What the task requires: When the line containing "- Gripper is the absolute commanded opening" appears in the data below, begin copying there and stop only after the line containing "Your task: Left".

● ● ● ● ●

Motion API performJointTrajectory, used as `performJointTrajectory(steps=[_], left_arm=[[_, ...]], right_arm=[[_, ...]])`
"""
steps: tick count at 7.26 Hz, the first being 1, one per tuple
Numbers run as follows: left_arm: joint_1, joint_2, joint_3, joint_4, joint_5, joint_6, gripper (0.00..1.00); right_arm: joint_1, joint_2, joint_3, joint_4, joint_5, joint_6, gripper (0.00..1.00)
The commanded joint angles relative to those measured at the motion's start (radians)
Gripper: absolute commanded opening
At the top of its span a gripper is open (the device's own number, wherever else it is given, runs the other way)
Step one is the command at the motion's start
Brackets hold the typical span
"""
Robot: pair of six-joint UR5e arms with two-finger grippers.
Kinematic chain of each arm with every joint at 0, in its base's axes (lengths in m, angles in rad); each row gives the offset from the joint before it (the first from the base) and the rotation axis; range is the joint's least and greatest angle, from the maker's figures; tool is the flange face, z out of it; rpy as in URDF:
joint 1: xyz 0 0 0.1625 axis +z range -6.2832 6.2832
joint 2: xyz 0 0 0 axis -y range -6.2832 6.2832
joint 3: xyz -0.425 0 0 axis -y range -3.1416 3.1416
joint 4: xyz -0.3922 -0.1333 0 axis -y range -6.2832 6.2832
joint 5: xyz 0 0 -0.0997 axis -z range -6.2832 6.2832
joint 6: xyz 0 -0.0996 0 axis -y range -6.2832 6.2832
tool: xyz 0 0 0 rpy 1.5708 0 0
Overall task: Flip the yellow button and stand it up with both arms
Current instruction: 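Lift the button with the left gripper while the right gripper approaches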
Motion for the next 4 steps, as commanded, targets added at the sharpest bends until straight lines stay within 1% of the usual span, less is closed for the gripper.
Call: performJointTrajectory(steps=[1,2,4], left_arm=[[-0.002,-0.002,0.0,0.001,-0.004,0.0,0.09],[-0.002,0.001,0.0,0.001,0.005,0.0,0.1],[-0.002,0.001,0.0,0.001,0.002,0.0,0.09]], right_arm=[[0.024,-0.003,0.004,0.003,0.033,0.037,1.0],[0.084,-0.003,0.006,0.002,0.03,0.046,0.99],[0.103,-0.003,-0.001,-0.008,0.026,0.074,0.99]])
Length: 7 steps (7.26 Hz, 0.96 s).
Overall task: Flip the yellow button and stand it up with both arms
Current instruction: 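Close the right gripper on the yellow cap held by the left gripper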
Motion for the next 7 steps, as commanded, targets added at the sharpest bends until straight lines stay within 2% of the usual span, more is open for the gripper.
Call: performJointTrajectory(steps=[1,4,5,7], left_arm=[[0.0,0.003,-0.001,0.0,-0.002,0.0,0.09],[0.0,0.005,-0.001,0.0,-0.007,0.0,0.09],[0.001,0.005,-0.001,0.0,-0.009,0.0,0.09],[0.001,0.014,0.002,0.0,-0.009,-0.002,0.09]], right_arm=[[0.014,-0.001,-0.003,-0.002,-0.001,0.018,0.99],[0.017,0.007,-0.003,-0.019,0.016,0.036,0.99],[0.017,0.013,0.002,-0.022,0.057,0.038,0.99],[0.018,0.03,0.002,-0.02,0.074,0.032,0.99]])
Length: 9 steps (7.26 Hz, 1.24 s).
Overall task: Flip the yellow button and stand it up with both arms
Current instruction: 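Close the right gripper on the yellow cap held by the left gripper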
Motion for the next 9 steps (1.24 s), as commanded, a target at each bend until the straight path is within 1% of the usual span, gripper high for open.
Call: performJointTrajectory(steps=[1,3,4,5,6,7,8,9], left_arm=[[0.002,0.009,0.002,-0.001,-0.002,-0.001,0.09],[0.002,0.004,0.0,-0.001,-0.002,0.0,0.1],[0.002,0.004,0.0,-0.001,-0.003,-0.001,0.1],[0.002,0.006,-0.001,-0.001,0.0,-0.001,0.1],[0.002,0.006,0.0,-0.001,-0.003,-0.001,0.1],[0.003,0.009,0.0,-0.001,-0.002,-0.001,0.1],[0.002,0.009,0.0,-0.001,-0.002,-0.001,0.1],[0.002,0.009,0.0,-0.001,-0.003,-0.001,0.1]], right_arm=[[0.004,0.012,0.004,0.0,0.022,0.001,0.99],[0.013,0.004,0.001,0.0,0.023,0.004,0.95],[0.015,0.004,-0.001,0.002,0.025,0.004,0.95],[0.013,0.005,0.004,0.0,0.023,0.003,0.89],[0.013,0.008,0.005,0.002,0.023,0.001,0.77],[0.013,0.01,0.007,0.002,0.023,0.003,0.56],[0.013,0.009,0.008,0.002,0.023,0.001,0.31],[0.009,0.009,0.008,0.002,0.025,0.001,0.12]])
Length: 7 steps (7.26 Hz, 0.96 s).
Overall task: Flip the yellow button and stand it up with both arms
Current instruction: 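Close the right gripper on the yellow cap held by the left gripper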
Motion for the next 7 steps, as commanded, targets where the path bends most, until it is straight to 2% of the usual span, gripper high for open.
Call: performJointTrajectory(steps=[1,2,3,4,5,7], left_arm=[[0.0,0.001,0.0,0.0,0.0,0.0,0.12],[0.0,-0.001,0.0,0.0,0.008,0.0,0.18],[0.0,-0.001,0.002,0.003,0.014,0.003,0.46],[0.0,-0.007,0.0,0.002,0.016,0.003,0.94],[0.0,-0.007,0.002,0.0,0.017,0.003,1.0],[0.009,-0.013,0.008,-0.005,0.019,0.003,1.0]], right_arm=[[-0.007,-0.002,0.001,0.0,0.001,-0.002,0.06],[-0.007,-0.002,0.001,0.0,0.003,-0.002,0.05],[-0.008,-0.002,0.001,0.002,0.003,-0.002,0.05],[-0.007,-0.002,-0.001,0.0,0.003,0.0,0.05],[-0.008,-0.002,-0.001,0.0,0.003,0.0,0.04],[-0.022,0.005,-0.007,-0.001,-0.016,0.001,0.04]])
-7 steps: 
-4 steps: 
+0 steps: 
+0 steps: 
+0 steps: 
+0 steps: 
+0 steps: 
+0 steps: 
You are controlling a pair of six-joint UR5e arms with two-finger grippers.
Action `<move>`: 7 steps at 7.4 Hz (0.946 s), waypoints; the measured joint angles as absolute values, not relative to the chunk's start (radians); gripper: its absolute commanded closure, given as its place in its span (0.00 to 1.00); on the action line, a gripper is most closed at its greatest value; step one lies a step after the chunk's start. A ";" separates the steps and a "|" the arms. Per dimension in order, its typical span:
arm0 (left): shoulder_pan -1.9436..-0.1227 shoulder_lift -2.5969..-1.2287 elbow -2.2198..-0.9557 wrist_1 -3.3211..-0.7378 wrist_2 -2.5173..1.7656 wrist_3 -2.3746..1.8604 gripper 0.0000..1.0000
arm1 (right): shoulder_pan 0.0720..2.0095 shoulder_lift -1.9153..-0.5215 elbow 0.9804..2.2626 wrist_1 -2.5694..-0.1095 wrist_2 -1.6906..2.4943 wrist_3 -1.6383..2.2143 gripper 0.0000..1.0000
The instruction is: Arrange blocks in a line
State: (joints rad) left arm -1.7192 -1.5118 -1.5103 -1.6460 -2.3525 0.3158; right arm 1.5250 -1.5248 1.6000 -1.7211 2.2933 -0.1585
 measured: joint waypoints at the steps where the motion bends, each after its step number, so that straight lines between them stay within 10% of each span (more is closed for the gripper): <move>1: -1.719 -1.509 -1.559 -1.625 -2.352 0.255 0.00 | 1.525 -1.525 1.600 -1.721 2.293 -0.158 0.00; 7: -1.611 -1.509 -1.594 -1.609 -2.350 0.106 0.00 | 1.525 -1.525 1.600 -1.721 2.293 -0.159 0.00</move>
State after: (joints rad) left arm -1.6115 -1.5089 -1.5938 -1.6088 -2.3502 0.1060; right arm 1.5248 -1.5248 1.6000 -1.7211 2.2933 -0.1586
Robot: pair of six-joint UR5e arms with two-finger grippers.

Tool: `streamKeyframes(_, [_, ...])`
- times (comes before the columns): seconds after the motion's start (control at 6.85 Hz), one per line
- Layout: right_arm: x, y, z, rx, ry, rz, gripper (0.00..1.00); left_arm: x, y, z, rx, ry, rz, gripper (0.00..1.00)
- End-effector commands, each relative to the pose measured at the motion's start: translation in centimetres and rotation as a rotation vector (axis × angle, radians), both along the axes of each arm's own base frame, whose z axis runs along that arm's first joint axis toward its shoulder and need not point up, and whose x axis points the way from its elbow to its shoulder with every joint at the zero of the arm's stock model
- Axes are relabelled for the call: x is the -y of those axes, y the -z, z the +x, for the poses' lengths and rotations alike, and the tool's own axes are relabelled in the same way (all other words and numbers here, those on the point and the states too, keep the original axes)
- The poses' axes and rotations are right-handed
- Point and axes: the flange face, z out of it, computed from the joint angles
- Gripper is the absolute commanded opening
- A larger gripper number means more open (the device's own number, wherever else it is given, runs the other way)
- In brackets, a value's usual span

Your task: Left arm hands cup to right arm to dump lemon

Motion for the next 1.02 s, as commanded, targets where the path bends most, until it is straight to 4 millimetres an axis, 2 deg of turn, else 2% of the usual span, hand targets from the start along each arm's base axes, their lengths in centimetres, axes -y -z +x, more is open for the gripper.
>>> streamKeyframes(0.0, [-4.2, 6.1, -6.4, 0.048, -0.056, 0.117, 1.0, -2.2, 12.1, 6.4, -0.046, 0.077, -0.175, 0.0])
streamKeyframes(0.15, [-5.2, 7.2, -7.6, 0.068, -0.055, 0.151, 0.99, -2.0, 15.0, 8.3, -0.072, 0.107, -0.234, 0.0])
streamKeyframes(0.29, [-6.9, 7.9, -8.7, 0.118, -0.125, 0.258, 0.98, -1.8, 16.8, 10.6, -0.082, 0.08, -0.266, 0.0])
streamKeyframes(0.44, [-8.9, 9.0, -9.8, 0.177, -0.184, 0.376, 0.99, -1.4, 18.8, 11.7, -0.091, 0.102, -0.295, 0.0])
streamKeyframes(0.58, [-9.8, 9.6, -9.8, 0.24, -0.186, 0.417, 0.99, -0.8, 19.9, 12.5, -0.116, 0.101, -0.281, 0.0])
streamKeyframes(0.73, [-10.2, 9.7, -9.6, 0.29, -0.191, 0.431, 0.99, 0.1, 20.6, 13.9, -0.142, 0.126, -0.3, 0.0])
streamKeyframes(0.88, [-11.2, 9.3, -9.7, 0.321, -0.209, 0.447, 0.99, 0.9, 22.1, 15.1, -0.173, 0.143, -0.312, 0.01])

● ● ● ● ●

Response for this exercise:
- Gripper is the absolute commanded opening
- A larger gripper number means more open (the device's own number, wherever else it is given, runs the other way)
- In brackets, a value's usual span

Your task: Left arm hands cup to right arm to dump lemon

The output is now finished.